What to do –
Print the listing below in full. Alter nothing.

Exercise data –

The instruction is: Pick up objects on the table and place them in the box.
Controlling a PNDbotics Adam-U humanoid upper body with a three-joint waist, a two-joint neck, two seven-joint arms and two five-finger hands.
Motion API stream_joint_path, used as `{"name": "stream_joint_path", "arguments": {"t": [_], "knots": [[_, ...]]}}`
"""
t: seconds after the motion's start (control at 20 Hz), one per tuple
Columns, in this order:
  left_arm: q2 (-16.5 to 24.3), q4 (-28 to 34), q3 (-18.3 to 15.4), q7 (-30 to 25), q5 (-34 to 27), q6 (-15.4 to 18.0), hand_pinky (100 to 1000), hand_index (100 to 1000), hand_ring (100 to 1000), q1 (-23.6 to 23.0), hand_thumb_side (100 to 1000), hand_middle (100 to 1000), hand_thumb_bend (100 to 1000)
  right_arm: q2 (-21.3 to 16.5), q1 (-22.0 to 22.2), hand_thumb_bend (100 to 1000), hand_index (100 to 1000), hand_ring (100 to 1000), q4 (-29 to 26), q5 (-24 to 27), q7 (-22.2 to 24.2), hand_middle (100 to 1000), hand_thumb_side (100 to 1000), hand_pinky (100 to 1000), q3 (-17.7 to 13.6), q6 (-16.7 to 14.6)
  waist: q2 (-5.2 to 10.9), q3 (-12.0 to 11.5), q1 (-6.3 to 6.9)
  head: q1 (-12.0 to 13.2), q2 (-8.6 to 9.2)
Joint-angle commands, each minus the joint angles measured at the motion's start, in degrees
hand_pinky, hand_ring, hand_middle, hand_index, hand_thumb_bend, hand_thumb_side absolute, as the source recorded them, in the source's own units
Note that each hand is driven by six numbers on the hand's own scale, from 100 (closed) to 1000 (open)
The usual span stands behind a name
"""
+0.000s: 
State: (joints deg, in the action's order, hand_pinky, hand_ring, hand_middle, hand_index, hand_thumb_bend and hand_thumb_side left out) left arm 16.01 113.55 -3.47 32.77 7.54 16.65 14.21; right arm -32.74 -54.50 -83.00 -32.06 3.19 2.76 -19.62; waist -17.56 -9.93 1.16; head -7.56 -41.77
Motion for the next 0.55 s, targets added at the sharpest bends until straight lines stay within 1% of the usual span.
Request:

Response to this task –
The instruction is: Pick up objects on the table and place them in the box.
Controlling a PNDbotics Adam-U humanoid upper body with a three-joint waist, a two-joint neck, two seven-joint arms and two five-finger hands.
Motion API stream_joint_path, used as `{"name": "stream_joint_path", "arguments": {"t": [_], "knots": [[_, ...]]}}`
"""
t: seconds after the motion's start (control at 20 Hz), one per tuple
Columns, in this order:
  left_arm: q2 (-16.5 to 24.3), q4 (-28 to 34), q3 (-18.3 to 15.4), q7 (-30 to 25), q5 (-34 to 27), q6 (-15.4 to 18.0), hand_pinky (100 to 1000), hand_index (100 to 1000), hand_ring (100 to 1000), q1 (-23.6 to 23.0), hand_thumb_side (100 to 1000), hand_middle (100 to 1000), hand_thumb_bend (100 to 1000)
  right_arm: q2 (-21.3 to 16.5), q1 (-22.0 to 22.2), hand_thumb_bend (100 to 1000), hand_index (100 to 1000), hand_ring (100 to 1000), q4 (-29 to 26), q5 (-24 to 27), q7 (-22.2 to 24.2), hand_middle (100 to 1000), hand_thumb_side (100 to 1000), hand_pinky (100 to 1000), q3 (-17.7 to 13.6), q6 (-16.7 to 14.6)
  waist: q2 (-5.2 to 10.9), q3 (-12.0 to 11.5), q1 (-6.3 to 6.9)
  head: q1 (-12.0 to 13.2), q2 (-8.6 to 9.2)
Joint-angle commands, each minus the joint angles measured at the motion's start, in degrees
hand_pinky, hand_ring, hand_middle, hand_index, hand_thumb_bend, hand_thumb_side absolute, as the source recorded them, in the source's own units
Note that each hand is driven by six numbers on the hand's own scale, from 100 (closed) to 1000 (open)
The usual span stands behind a name
"""
+0.000s: 
State: (joints deg, in the action's order, hand_pinky, hand_ring, hand_middle, hand_index, hand_thumb_bend and hand_thumb_side left out) left arm 16.01 113.55 -3.47 32.77 7.54 16.65 14.21; right arm -32.74 -54.50 -83.00 -32.06 3.19 2.76 -19.62; waist -17.56 -9.93 1.16; head -7.56 -41.77
Motion for the next 0.55 s, targets added at the sharpest bends until straight lines stay within 1% of the usual span.
Request:

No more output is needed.